9.2 The DSBB plays a key role in the implementation of the SDDS. It provides the public with broad and easy access to subscribing countries’ data and metadata. The IMF established the DSBB ( in 1996 and maintains it as a service to the public.1

9.3 The DSBB posts the following information for each SDDS subscriber:

  • ARCs;

  • Metadata pages, which include (for each prescribed SDDS data category) a base page, a dissemination format page, and a summary methodology page;

  • A summary of observance (SOO); and

  • Hyperlink access to the subscriber’s statistics disseminated on the country’s NSDP.

9.4 The SOO indicates whether a subscriber currently meets the SDDS specifications for coverage, timeliness, and periodicity for each prescribed data category. In addition, the SOO indicates (a) whether a data category is not relevant to the subscriber’s context, and why; and (b) whether the subscriber has exercised any flexibility options or “as relevant” provisions for the various data categories. The SOO also identifies any data category not meeting SDDS requirements, putting the subscriber in non-observance of the Standard. In this case, the SOO describes the subscriber’s plans for fully meeting the Standard within a specified time frame.

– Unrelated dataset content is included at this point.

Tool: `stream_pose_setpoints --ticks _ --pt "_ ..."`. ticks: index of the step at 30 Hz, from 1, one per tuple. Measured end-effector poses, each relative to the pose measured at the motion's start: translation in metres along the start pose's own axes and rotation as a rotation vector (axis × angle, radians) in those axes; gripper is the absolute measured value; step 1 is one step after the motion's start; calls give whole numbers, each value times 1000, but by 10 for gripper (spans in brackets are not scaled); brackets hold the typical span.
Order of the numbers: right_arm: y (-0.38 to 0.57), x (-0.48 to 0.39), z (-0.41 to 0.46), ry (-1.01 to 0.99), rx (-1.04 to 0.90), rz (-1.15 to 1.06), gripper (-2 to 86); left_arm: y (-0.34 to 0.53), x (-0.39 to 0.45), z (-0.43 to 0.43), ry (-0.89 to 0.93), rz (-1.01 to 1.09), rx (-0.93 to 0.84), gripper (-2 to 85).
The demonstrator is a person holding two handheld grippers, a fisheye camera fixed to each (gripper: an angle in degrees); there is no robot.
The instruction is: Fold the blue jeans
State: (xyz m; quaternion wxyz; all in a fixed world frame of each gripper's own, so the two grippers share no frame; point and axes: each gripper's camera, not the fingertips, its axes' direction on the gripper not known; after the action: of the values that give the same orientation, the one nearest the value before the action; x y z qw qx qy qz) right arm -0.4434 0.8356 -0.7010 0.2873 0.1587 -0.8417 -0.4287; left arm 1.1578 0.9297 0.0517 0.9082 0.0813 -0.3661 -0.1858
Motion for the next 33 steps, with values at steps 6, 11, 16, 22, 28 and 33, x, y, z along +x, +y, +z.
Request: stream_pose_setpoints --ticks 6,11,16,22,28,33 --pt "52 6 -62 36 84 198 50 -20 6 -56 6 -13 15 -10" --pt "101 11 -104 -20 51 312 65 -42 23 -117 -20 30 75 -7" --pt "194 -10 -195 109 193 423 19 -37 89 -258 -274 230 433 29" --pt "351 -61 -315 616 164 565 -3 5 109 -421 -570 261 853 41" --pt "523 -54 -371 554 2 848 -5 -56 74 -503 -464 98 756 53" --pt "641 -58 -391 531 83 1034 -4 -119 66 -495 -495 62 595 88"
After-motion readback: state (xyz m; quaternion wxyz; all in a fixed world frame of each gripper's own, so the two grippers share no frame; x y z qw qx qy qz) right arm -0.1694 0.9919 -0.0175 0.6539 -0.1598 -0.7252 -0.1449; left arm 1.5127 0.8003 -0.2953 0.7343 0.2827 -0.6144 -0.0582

9.5 As indicated in Chapter 1, the DSBB also incorporates a query facility. In addition to allowing users to retrieve metadata by selected topics across subscribing countries. The facility allows users to make cross-country comparisons of ARCs and the SOOs.

9.6 The rest of this chapter elaborates on the presentation of the ARCs and the metadata on the DSBB. It also notes hyperlinks between the subscribing country’s NSDP and the DSBB.

Presentation of Advance Release Calendars on the DSBB

9.7 For each subscriber, the DSBB presents an ARC showing release dates for data categories prescribed by the SDDS. The ARC for each data category covers a four-month period (current month and the following three months). The periodicity and timeliness posted on the ARC should correspond to the periodicity and timeliness described in the subscribers’ SDDS metadata.

9.8 The “notes” section of the ARC table indicates the subscriber’s use of ARC flexibility options and the exceptions to the requirement for ARCs for daily data. It also disseminates information on the reason(s) for any anticipated deviation(s) from scheduled release dates (see Chapter 8).

9.9 The “notes” section of the ARC table also allows a subscriber to notify users in advance when it will not or may not observe a previously announced release date (“not punctually”) and to explain why. A subscriber can also note in the same area when its ARC does not meet the SDDS timeliness requirement for the specific data category, and why.

9.10 As noted earlier, the DSBB also provides an ARC query facility to compare release dates across subscribers for various data categories.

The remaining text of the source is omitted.